Specific Examples of Common Rare Colorations:

    open/close all folders 

     Male calico and tortoiseshell cats 
Films — Animated
  • Mr. Twitches from Tinker Bell and The Great Fairy Rescue is a male calico cat.
  • Pig from Dreamworks' Home is a male calico cat, which is a rare in real life as the corkscrew tail that he is named for.
  • Mochi from Big Hero 6 is a male calico cat who is said to be a Japanese Bobtail, but appears cobby and fat for one and has a longer tail than what you would expect for one.
  • Gonzalo from Puss in Boots: The Three Diablos is a male calico. A bonus point for having a sister, Perla, who has a cream tabby pattern as orange, cream, and (the rare anyway) apricot colors are, although neither rare, let alone improbable on female cats, more common on male cats.
  • An American Tail: In the Irish mouse's verse on "There Are No Cats In America", he sings about a calico eating her girlfriend. He sings "he caught us by surprise", but without seeing the attack itself, we can't tell whether it was a male calico or he couldn't' tell which gender it was and assumed it was male.

Literature

  • There are multiple tortoiseshell tomcats in the Warriors series, including at least one (Redtail) that fathered a kit. Only about one in three thousand tortoiseshells are male, and they're nearly always sterile if they are Klinefelter ones.
  • Richard Scarry's character Huckle is a male calico cat, albeit a rather orange dominant with black ears one. His sister is also an orange dominant with black ears calico, but as a female one, she is far more genetically probable and common.
  • Bristlejaw from Tailchaser's Song is a male tortoiseshell.

Theatre

  • Cats has a few instances of this. A few male characters, such as the Rum Tum Tugger, Mungojerrie and sometimes Alonzo, are usually portrayed as either calico or tortoiseshell.

     Pure-white horses 

Video Games

  • Red Dead Redemption 2 features a fair number of true white horses, which are quite rare in real life. One such true white horse is a stallion named The Count and who belongs to one of Dutch's gang members.
  • Minecraft features a fair number of true white horses, not just a fair number of grey horses (which ostensibly white horses usually are).

     Ivory Skin 

Western Animation

  • The UPA TV cartoons in the 1950s and early 1960s has a tendency to have plenty of human characters and Living Props with a literal ivory white skintone, a type of skintone that is much rarer in real life. These TV cartoons had shoestring budgets, but there are a sizable number of both people with ivory skintones and those with the far more common beige to brown ones.
    • Mr. Magoo's houseboy, Charlie from Mr. Magoo combines this with being a Chinese male take on Raven Hair, Ivory Skin. Mr. Magoo, in the same show on the other hand, has the far more common beige skintone.
    • Joe Jitsu from The Dick Tracy Show, who is a Japanese man with a literally white skintone. Dick Tracy himself, as well as Go Go Gomez, have far more common skintones.
  • Jay Ward's Rocky and Bullwinkle:
    • Boris Badenov and Natasha Fatale are Soviet-like villains from the fictional Pottsylvania who both have a literally white skintone and combine this with Raven Hair, Ivory Skin (albeit Boris is balding).
    • These TV cartoons had shoestring budgets, but there are a sizable number of both people with ivory skintones and those with the far more common beige to brown ones.
    • The Adventures of Rocky & Bullwinkle continue on the tradition of there being a fair number of people with ivory skintone, most notably Boris and Natasha, alon with people common in real life skintones (beige, pinkish, tan, brown).
  • Colleen, the woman in the Donald Duck cartoon "Duck Pimples" combines having an ivory skintone with red hair.

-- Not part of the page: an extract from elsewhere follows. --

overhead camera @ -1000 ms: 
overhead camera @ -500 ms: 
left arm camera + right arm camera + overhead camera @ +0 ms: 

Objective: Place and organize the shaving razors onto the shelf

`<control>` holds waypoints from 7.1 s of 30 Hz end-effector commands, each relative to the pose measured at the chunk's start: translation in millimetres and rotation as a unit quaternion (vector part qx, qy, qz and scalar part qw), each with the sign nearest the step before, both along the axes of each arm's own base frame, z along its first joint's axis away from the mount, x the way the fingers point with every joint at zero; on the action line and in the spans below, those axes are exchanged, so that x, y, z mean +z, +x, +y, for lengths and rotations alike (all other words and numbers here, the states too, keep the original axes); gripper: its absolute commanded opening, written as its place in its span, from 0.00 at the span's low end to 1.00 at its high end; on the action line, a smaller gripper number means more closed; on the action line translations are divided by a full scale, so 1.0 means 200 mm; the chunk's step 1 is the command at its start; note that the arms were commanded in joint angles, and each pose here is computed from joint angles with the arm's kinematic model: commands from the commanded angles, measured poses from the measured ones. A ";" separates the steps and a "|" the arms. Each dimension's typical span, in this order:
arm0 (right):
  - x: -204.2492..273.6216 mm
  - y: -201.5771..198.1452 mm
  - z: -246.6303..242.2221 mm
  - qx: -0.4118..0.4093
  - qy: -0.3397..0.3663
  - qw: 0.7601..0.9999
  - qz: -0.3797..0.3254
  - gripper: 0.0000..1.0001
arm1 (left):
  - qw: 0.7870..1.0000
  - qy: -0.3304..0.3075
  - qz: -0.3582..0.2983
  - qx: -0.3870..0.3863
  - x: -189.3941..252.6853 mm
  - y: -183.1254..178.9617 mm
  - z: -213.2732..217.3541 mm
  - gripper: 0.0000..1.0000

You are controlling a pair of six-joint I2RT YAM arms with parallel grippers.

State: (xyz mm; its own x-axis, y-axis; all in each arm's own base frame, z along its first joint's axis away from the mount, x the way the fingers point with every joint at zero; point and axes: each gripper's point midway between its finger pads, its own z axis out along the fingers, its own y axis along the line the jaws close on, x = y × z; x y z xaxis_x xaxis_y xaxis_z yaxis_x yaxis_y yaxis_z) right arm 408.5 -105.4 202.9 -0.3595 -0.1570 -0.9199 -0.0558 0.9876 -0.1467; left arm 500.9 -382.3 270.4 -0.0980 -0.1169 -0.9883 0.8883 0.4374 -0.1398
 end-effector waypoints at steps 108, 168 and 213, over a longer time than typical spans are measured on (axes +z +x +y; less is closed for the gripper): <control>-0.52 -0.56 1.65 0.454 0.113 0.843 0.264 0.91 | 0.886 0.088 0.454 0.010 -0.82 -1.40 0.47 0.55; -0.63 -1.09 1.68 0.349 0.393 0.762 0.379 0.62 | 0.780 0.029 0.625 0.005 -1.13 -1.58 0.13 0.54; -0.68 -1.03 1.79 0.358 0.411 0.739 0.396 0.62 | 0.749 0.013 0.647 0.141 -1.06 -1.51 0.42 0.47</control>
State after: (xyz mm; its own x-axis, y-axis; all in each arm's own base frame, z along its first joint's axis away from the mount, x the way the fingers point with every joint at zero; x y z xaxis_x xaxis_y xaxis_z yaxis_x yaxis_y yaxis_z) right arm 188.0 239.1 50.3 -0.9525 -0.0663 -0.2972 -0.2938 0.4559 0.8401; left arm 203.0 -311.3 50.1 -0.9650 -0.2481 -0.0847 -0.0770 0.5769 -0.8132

    Miscellaneous Types and Work Specific Examples 

Western Animation

  • Looney Tunes:
    • Brown (presumably agouti) Tasmanian devils are the most notable example of this trope from the Looney Tunes franchise and in Tazmania. Taz, his family, the She-Devil, and the average Tasmanian devil in this franchise are all brown when real life Tazzie devils are (solid) black. This contributes to their Informed Species status.